Example (excerpt, full fields see `config.yaml`):

```yaml
data:
  input_format: "wds"
  wds_dir: "/mnt/cluster/.../wds/"
  template_text_key: "texts"
  work_dir: "/mnt/cluster/.../packing_work/"
  packed_wds_dir: "/mnt/cluster/.../packed_wds/"

sample:
  max_token_len: 8192
  sample_type: packed_multi_mix_qa
```

## 6. Switching models / tuning image processing
Step 1’s token counts depend on the actual `AutoProcessor` logic, so you can change the model or image-preprocessing parameters via config:

* Change model: set `model.processor_kwargs.pretrained_model_name_or_path` to the desired HF model/processor; update `model.model_type` accordingly.  
* Adjust image-token budget / resolution: add processor-supported arguments under `model.processor_kwargs` (e.g.
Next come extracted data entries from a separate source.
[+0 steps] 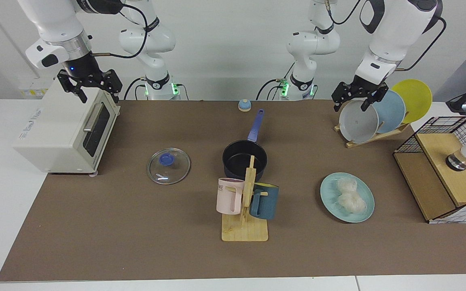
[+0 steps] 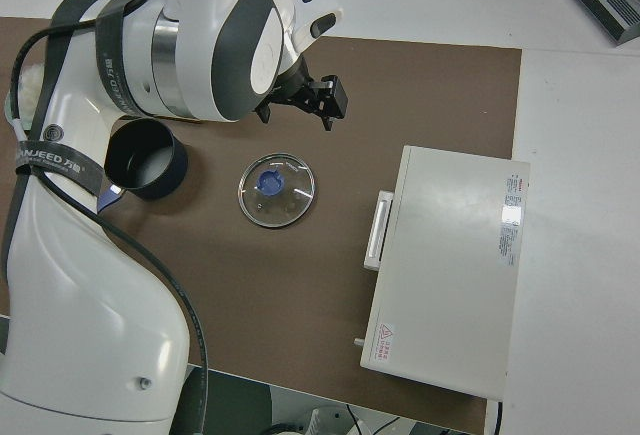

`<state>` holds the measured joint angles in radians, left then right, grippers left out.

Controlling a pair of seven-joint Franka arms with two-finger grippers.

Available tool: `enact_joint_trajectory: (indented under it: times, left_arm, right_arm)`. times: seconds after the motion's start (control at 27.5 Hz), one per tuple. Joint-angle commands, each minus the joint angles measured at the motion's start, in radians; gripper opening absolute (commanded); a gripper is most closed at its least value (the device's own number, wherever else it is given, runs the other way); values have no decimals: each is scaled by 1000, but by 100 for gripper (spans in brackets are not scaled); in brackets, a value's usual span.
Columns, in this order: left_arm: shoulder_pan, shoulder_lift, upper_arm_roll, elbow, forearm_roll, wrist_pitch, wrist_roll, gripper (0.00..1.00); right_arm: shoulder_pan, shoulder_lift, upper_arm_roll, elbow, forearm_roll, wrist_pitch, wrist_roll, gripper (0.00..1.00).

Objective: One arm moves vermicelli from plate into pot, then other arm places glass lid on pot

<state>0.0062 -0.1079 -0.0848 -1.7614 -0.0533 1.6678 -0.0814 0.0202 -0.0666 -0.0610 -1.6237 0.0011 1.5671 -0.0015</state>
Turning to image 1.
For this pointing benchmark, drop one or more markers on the grey plate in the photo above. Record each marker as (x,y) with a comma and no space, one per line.
(358,123)

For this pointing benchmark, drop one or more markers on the pale toaster oven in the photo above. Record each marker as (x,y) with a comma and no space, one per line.
(55,121)

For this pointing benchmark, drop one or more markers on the wooden cup stand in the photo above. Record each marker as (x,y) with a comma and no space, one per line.
(244,230)

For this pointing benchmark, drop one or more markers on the glass lid with blue knob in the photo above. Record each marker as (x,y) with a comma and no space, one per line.
(172,171)

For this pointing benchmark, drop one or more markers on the yellow plate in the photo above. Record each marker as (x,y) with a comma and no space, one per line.
(417,97)

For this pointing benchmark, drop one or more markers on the wooden plate rack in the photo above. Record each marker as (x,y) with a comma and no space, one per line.
(372,138)

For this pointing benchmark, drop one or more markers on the small blue round thing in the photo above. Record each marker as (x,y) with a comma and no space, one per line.
(244,106)

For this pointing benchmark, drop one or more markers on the teal round plate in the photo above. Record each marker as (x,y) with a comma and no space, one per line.
(330,198)

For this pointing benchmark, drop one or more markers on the white wall outlet box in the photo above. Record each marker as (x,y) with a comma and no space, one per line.
(34,89)

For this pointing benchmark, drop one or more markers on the pink cup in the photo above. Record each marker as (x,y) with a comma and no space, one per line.
(228,198)

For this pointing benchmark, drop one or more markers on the light blue plate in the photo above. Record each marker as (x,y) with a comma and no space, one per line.
(392,111)

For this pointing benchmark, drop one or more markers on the white vermicelli nest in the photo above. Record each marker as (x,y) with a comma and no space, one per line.
(352,203)
(346,185)

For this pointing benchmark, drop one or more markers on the brown table cloth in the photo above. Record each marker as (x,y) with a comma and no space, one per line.
(136,226)

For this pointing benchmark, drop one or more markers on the dark blue cup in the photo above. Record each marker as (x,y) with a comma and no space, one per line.
(267,204)

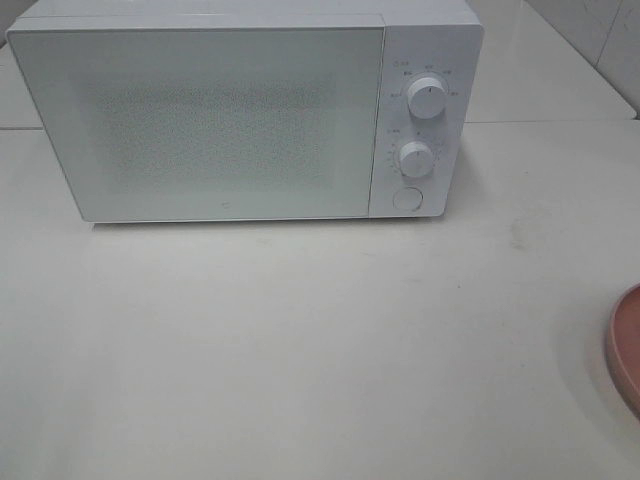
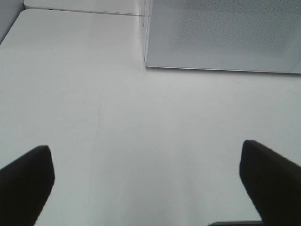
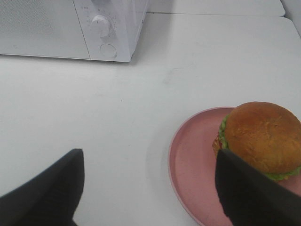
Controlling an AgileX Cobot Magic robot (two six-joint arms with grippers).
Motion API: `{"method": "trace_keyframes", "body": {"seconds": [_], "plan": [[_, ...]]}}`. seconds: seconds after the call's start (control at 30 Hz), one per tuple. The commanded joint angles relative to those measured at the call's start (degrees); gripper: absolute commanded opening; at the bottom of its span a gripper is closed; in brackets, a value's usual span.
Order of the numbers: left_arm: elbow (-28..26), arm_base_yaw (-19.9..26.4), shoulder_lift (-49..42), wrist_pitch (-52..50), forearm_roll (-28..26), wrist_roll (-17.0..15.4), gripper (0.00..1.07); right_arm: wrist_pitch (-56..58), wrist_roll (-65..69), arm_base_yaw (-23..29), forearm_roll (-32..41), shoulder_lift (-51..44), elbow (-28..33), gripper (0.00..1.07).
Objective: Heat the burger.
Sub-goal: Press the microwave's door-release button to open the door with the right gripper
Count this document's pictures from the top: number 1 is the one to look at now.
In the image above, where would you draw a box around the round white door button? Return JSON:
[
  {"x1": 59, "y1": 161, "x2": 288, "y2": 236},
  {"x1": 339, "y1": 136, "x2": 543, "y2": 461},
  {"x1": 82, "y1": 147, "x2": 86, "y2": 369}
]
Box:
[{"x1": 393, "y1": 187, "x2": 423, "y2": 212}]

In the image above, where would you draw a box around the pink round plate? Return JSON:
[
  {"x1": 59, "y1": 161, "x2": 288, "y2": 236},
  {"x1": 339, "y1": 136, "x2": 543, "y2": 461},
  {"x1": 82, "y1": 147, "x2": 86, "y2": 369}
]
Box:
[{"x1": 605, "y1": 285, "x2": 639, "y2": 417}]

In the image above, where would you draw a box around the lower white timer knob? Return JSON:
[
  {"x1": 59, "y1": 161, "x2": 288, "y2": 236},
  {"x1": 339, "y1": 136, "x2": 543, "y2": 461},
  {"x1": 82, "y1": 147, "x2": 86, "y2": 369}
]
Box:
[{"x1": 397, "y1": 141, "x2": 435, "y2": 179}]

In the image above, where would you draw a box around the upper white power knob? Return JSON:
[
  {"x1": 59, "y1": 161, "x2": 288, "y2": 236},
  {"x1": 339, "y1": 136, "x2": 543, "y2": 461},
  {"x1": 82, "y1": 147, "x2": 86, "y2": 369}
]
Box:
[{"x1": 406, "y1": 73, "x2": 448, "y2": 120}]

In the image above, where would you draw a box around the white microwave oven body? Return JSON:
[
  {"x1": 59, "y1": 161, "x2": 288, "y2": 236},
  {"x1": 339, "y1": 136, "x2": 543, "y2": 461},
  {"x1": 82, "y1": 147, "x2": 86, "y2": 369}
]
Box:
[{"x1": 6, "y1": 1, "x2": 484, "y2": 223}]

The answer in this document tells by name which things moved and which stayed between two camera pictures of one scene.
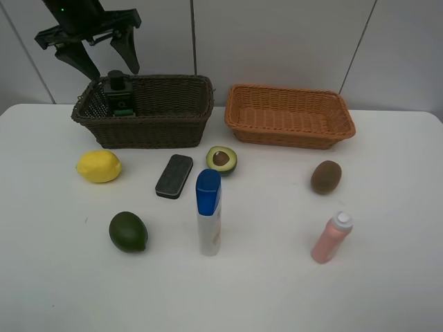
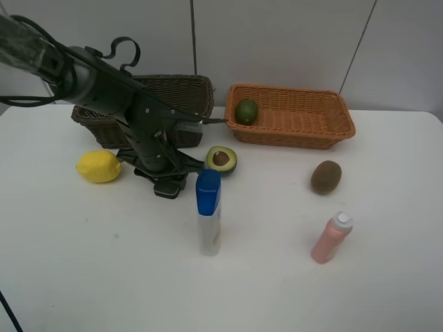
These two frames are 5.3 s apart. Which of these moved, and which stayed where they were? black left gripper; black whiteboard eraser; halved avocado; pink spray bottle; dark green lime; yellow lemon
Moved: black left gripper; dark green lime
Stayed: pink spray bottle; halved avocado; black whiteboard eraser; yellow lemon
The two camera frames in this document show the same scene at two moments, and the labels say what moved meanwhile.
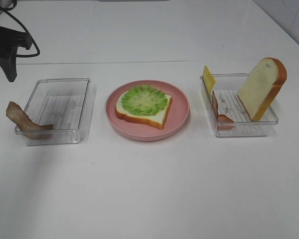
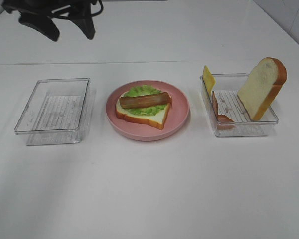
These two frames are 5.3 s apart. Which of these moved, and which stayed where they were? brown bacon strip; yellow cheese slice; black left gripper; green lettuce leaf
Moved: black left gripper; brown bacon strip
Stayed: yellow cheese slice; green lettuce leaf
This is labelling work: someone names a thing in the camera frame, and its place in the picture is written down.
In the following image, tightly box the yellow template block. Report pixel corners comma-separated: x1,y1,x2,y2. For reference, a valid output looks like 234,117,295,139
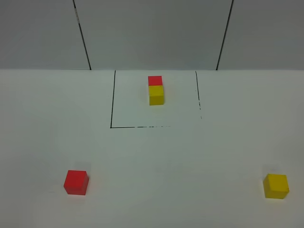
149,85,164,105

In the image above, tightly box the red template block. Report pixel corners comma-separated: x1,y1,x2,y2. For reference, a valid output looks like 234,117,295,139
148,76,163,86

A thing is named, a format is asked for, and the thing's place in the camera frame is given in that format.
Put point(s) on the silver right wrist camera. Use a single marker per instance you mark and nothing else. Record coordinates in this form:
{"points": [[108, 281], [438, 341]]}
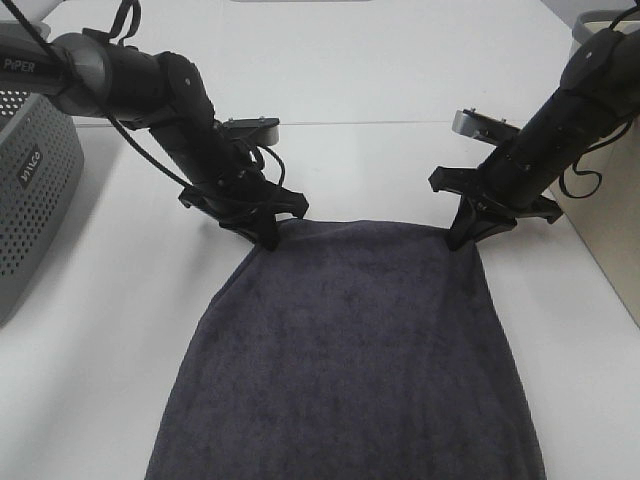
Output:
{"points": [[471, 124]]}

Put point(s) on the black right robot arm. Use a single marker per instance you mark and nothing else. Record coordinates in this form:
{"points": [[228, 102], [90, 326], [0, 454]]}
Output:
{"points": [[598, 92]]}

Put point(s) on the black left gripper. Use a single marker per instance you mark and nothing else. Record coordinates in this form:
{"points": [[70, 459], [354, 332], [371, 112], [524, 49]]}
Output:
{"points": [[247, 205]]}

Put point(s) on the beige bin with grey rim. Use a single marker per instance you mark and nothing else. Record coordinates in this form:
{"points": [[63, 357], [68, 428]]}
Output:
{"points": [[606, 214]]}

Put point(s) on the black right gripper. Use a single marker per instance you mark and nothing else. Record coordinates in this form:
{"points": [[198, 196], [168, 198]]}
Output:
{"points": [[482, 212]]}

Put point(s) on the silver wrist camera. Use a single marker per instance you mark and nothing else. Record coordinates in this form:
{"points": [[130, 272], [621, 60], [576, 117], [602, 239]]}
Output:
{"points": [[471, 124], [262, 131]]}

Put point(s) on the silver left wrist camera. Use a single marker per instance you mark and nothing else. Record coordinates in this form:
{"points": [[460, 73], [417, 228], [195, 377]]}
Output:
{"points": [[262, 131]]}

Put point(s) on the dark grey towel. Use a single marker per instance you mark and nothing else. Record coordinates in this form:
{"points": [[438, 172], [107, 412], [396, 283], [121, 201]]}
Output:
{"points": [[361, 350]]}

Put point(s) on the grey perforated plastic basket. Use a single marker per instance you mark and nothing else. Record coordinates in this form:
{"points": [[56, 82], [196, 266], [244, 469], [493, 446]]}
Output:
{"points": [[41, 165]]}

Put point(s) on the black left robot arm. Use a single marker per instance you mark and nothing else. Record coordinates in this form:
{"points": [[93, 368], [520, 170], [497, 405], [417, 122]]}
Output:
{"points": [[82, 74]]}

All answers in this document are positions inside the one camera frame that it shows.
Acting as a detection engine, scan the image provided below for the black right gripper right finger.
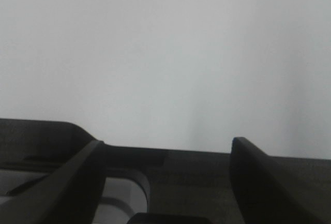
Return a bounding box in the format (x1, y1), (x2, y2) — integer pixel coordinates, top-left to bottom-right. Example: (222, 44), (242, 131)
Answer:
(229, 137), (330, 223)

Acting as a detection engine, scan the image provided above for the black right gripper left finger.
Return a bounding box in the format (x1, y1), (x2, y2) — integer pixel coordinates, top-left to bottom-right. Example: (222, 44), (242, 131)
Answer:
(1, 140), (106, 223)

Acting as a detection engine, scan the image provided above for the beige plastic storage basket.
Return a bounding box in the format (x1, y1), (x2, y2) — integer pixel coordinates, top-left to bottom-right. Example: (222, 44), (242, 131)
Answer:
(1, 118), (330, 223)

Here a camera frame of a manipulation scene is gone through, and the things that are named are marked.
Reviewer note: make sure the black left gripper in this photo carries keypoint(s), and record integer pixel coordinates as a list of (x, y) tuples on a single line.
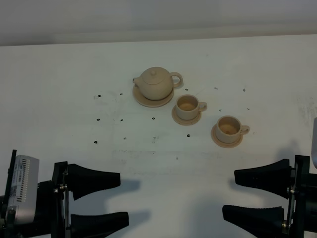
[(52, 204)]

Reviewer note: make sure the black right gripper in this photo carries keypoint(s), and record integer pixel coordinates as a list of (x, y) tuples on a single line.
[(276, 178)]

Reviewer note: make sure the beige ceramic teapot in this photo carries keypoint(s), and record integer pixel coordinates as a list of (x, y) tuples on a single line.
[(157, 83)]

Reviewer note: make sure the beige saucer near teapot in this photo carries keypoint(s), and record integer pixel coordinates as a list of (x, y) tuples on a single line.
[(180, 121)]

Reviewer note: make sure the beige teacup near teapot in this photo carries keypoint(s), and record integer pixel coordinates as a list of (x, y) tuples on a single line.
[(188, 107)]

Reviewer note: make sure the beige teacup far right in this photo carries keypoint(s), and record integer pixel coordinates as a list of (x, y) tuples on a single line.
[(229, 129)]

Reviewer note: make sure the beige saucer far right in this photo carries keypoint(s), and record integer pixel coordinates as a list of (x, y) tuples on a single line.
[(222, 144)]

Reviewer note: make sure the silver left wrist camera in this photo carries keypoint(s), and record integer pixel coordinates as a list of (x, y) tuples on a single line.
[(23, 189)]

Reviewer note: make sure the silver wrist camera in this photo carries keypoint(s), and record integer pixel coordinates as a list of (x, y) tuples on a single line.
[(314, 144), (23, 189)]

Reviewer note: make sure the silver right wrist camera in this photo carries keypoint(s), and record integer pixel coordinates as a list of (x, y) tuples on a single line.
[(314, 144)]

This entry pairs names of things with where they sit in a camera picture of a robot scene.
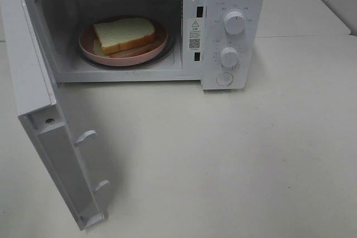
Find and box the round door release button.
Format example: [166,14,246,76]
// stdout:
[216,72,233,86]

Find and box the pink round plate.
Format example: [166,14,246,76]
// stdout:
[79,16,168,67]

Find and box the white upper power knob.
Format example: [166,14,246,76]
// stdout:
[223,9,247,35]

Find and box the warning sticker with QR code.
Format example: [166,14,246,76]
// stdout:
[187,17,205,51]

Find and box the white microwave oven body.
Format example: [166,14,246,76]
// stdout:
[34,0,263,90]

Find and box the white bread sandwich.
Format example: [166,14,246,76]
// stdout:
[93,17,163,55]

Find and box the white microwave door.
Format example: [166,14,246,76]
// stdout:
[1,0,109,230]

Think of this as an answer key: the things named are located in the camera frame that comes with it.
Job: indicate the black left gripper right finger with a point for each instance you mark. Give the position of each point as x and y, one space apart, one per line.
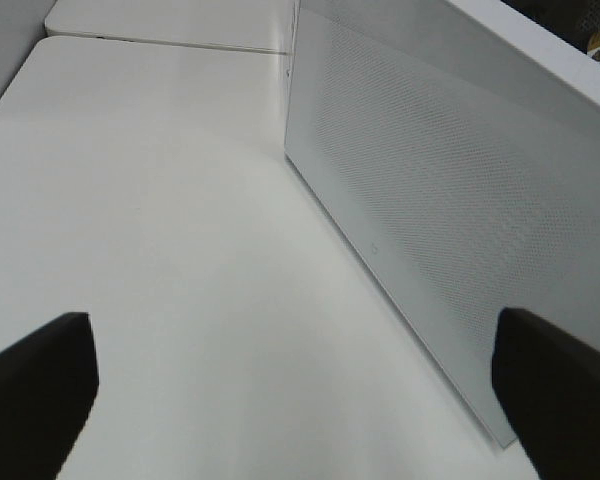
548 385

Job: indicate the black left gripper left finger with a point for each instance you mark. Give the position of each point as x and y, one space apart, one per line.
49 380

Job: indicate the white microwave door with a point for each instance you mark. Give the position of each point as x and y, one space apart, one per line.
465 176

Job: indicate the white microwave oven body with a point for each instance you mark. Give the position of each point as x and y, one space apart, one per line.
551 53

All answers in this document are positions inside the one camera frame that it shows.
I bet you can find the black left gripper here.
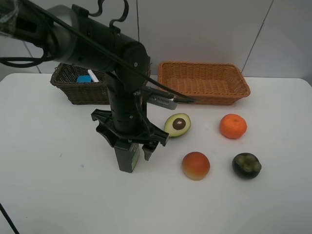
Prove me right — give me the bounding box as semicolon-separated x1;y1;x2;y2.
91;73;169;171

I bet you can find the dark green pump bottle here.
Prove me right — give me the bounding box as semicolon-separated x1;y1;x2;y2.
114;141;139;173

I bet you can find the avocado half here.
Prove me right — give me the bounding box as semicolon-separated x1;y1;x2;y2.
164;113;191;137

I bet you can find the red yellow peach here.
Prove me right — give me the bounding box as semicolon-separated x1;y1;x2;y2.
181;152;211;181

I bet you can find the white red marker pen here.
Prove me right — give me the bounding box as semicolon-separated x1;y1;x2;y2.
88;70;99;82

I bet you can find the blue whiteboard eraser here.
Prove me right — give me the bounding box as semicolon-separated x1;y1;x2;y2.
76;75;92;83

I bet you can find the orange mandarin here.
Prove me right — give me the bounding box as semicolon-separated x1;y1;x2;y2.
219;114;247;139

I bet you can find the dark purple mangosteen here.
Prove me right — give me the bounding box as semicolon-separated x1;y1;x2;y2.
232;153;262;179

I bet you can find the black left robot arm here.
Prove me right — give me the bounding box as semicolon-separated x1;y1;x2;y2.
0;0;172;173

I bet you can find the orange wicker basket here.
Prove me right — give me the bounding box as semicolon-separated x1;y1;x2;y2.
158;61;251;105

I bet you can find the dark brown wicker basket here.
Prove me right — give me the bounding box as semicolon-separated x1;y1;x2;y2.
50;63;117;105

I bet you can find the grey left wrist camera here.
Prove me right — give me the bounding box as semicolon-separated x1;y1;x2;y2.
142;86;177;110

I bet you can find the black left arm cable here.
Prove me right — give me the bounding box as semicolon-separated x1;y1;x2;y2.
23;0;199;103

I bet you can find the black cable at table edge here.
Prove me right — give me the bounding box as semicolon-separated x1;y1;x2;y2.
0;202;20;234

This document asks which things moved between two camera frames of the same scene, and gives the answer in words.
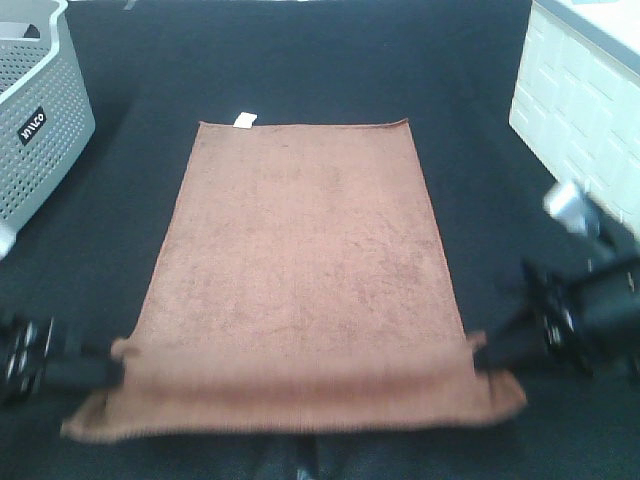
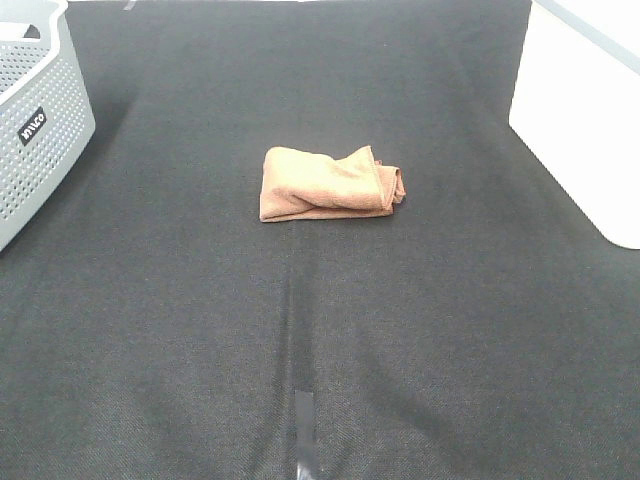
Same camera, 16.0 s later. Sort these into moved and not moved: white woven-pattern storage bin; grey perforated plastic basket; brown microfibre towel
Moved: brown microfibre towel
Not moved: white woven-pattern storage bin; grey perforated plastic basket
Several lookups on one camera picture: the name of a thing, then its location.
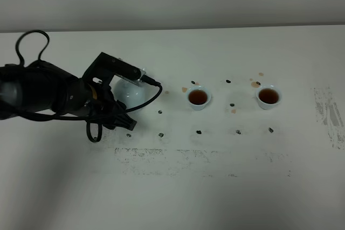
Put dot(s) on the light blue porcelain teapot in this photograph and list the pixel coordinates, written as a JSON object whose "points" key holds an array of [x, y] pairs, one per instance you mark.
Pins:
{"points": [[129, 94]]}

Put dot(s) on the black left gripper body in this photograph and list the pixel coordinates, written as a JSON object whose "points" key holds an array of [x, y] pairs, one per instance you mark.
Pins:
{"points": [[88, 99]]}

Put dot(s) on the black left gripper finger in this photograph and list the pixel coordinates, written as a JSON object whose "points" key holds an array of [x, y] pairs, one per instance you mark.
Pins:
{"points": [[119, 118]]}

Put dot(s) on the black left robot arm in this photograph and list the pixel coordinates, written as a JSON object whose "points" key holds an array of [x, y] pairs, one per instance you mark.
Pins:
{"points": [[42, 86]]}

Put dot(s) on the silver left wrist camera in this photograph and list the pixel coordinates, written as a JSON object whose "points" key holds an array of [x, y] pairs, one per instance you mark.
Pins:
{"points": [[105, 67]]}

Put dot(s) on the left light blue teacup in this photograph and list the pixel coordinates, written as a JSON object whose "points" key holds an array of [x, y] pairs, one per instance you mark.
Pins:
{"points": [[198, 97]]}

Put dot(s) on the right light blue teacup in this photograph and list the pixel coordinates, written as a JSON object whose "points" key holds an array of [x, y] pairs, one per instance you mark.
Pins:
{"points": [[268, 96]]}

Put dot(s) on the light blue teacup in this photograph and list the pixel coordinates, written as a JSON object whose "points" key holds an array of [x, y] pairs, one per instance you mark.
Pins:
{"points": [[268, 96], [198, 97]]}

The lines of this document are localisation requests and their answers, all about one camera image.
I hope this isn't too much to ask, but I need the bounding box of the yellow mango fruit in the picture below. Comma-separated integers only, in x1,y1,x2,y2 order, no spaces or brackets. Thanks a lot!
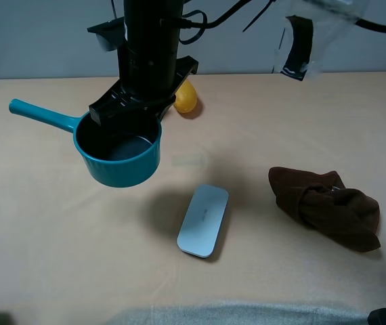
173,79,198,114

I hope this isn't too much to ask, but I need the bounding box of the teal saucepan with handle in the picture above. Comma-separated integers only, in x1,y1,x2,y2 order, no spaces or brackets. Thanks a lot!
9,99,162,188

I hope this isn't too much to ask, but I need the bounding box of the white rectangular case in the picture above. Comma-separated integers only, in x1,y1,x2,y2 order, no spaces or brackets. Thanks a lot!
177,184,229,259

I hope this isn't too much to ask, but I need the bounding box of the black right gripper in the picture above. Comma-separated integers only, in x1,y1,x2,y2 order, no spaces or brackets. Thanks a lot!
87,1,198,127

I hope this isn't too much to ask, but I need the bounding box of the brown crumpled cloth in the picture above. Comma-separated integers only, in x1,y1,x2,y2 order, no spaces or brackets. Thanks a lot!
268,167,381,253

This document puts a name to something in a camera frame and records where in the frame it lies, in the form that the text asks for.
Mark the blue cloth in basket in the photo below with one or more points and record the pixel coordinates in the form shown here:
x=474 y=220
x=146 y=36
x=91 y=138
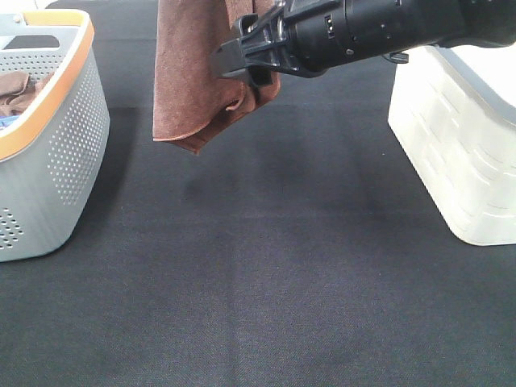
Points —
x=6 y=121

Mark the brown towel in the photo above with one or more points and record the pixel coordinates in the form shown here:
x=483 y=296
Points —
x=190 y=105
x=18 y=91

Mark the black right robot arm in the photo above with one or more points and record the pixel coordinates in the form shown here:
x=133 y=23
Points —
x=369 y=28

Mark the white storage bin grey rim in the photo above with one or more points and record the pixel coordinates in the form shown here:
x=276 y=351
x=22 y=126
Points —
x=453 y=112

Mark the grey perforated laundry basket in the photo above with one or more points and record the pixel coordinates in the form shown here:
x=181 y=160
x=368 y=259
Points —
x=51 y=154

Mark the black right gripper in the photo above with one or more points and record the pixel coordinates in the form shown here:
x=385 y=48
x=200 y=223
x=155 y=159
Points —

Qwen-VL’s `min_pixels`/`max_pixels`).  
* Template alignment: if you add a new `model.model_type`, make sure `tools/data_preprocess/vlm/offline_packing/utils.py` contains the corresponding entry in `TEMPLATES[sample_type][model_type]`; otherwise Step 1 will raise “No template found for model_type ...”.  
* Media pre-processing: under `media_preprocess` you can assign pre-processing function names per modality (implementations in `tools/data_preprocess/vlm/offline_packing/media_preprocess_utils.py`) to control resize/crop/frame-reading behaviour.